Set "stream": true for Server-Sent Events. Meridian Blue forwards SSE chunks as they arrive from the upstream provider, rewriting the model field on each chunk to your requested model name. The terminal data: [DONE] sentinel is preserved.

SSE
data: {"id":"chatcmpl-...","choices":[{"delta":{"role":"assistant","content":""}}]}

data: {"id":"chatcmpl-...","choices":[{"delta":{"content":"Hello"}}]}

data: {"id":"chatcmpl-...","choices":[{"delta":{"content":"!"}}]}

data: {"id":"chatcmpl-...","choices":[{"delta":{},"finish_reason":"stop"}],"usage":{"prompt_tokens":12,"completion_tokens":2,"total_tokens":14}}

data: [DONE]

Token usage arrives in the final pre-[DONE] chunk when the upstream provider supports the OpenAI stream_options.include_usage extension. When it doesn't, Meridian Blue estimates completion tokens from the accumulated content (~4 chars per token).

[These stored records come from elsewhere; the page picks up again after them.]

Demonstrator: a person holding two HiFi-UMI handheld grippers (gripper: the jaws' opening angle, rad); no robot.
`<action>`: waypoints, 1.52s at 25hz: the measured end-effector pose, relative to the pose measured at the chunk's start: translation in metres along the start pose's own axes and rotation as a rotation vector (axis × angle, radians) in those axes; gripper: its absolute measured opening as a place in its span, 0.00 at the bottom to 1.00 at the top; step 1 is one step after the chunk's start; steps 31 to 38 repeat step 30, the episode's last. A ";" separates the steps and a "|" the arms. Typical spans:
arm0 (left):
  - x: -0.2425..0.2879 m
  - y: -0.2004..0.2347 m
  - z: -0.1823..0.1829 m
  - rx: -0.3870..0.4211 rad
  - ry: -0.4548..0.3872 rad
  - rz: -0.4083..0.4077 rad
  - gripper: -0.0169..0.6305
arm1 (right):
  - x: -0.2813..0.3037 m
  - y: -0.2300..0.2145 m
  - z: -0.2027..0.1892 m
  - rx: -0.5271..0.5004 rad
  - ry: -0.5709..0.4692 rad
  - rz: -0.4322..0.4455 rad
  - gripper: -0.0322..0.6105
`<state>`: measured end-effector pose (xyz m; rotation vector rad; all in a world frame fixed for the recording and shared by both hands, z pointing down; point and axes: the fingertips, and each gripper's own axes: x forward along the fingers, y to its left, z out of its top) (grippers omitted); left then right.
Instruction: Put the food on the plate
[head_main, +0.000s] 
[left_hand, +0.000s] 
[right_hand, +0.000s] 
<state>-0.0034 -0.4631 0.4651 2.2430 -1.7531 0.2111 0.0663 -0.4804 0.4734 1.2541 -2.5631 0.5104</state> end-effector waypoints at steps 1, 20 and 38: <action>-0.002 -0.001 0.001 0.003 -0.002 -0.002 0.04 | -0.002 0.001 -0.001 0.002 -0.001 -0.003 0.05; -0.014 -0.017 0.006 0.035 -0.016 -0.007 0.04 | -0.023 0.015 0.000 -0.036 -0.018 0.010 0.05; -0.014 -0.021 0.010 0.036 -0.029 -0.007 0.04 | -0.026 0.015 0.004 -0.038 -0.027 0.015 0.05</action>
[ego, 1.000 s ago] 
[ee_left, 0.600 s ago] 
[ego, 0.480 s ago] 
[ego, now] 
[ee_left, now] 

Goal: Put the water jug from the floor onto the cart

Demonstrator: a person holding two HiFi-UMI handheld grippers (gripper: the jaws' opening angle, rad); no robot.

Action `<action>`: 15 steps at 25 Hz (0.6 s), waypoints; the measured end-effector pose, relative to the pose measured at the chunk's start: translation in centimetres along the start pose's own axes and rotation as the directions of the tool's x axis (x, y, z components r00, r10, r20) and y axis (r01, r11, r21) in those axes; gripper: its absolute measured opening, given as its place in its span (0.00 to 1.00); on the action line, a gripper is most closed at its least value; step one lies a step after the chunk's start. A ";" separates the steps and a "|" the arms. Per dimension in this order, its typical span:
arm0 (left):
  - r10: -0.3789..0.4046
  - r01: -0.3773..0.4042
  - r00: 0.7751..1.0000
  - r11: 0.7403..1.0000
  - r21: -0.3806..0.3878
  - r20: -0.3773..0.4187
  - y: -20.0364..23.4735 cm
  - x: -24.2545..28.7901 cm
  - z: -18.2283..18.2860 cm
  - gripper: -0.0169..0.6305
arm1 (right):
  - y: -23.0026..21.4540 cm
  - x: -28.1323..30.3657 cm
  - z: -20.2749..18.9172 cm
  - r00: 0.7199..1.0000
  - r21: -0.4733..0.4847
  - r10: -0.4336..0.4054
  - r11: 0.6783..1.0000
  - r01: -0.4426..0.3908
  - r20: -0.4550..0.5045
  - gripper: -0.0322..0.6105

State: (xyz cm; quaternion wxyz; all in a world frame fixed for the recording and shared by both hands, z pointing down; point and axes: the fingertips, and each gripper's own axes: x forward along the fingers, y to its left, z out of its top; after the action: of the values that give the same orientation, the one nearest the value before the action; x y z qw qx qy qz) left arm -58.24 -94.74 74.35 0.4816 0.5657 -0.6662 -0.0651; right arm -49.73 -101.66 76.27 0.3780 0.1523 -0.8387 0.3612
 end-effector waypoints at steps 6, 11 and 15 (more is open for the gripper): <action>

Fallback during streaming only works before the first byte is written to the response — once the SSE response is committed, a mid-stream provider failure cannot be recovered.

Tool calls

Tool calls work exactly like the OpenAI surface — pass tools + tool_choice in the request and receive tool_calls in the response. Meridian Blue forwards the schema verbatim to providers that natively support tools (OpenAI, Anthropic, Mistral, Groq, Gemini).

High-risk requests

If the router classifies your request as high-risk under Annex III (creditworthiness, recruitment, medical diagnosis, biometric ID, etc.), three things happen:

  • The key must have allowHighRisk: true; otherwise the request is rejected with 403.
  • If the deployer policy requires it, purpose and user_consent_id must be present on the request body.
  • The response is held in the human-review queue depending on the policy; see Human oversight.

The full classification — including the triggered rules and the LLM-judge confidence — is returned in risk_classification on every response. See Risk classification.